Life’s little adventures

My three sons, Paul, Martin, and Garrett, waiting for our bus.
My three sons, Paul, Martin, and Garrett, waiting for our bus.

Today was a rough day.

Yesterday I had another vision exam that quantified just how much worse my eyes have gotten since last time. While the results were not surprising, given I have a degenerative eye disease, it is still a painful reality check to realize just how much worse it has gotten.

Sometimes I wonder why they still have me do peripheral vision tests. “How many fingers am I holding up?” “Well your entire hand just disappeared.”

Unfortunately for me, vision insurance is designed for normal people who only need one pair of glasses. I have three different pairs that I have to use depending on the task at hand, and I have to get all three prescriptions updated. So that was a nice little kick in my wallet, but I am not totally blind yet and I figured it would be worth the money to try to maximize the usefulness of what vision I have for as long as I can.

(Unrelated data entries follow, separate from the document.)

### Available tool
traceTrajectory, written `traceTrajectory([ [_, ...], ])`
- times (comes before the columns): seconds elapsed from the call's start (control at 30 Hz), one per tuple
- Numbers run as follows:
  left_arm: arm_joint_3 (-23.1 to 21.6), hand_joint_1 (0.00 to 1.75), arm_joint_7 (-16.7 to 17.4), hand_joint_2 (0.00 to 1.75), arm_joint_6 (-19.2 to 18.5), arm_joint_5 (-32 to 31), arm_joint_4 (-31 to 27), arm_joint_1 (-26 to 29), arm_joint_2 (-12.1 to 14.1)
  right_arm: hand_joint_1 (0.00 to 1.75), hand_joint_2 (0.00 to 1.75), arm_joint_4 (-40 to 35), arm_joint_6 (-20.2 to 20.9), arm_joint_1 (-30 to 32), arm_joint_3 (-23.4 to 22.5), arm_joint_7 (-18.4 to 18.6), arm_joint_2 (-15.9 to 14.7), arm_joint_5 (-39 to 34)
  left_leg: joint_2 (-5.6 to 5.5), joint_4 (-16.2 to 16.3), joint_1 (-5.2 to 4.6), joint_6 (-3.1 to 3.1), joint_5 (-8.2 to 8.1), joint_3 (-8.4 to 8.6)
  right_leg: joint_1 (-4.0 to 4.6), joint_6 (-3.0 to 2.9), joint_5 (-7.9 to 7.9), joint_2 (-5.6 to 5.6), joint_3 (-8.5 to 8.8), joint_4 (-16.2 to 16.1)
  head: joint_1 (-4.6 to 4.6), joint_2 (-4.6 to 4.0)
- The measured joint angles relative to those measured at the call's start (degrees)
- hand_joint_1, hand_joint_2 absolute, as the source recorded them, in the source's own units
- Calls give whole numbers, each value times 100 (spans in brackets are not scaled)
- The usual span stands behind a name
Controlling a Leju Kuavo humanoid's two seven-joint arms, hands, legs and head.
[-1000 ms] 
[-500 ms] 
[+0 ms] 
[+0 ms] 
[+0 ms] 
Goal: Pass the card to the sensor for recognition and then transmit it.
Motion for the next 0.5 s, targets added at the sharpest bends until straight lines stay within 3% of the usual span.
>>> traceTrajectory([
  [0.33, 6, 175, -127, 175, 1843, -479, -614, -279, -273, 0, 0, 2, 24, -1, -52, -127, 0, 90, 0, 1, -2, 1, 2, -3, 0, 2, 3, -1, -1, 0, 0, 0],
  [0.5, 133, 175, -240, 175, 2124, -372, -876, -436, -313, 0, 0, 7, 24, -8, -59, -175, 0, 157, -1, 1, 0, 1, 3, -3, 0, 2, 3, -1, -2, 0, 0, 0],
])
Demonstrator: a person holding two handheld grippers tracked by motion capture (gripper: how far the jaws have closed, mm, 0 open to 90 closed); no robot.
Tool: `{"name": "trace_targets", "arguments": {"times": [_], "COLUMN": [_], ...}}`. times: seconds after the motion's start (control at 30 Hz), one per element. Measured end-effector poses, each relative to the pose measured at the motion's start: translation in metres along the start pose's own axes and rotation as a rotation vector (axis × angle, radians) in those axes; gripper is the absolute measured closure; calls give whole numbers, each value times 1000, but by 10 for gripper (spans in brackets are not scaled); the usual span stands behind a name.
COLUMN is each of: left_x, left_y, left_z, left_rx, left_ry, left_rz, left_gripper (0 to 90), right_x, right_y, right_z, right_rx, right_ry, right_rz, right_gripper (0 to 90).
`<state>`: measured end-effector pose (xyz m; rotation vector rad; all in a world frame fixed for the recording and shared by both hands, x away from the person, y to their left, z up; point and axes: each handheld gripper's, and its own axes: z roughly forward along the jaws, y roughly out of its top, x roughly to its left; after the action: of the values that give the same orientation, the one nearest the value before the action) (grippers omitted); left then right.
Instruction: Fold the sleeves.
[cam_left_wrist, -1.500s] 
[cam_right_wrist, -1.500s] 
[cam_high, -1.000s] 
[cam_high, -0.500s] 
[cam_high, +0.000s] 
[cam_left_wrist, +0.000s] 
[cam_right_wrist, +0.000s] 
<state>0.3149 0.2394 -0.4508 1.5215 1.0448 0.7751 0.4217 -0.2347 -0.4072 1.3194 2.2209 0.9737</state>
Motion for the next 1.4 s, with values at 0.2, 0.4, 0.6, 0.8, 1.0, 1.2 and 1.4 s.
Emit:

I have already gotten enough training that I am not scared of my vision getting worse, but it still can be very depressing. I knew that moping around the house wasn’t going to make me feel any better. I wanted to just hang out with friends in Salt Lake, but Annika was at work and I couldn’t find a babysitter. So I grabbed my cane and dragged my three kids out to a Subway that they had been begging to go to for a long time.

The trip nicely illustrates the limitation of last mile bus service here. What would have been an 11 minute drive was a 55 minute one way trip on a train and a bus that only runs once an hour. Motivating little boys to walk fast enough to not miss the hourly bus can be challenging under the best of circumstances. It gets even more challenging when you have a toddler that is struggling with potty training and has an accident just before that bus arrives.

It would have been a lot easier to just give up and sit at home. But thirty years from now, my sons are not going to remember a bit of bus drama. They will remember that I made time for them and that I chose not to let my lousy circumstances keep me from taking them on urban adventures.

My three sons, Paul, Martin, and Garrett, waiting for our bus.
My three sons, Paul, Martin, and Garrett, waiting for our bus.

Making memories with my children is worth some inconvenience.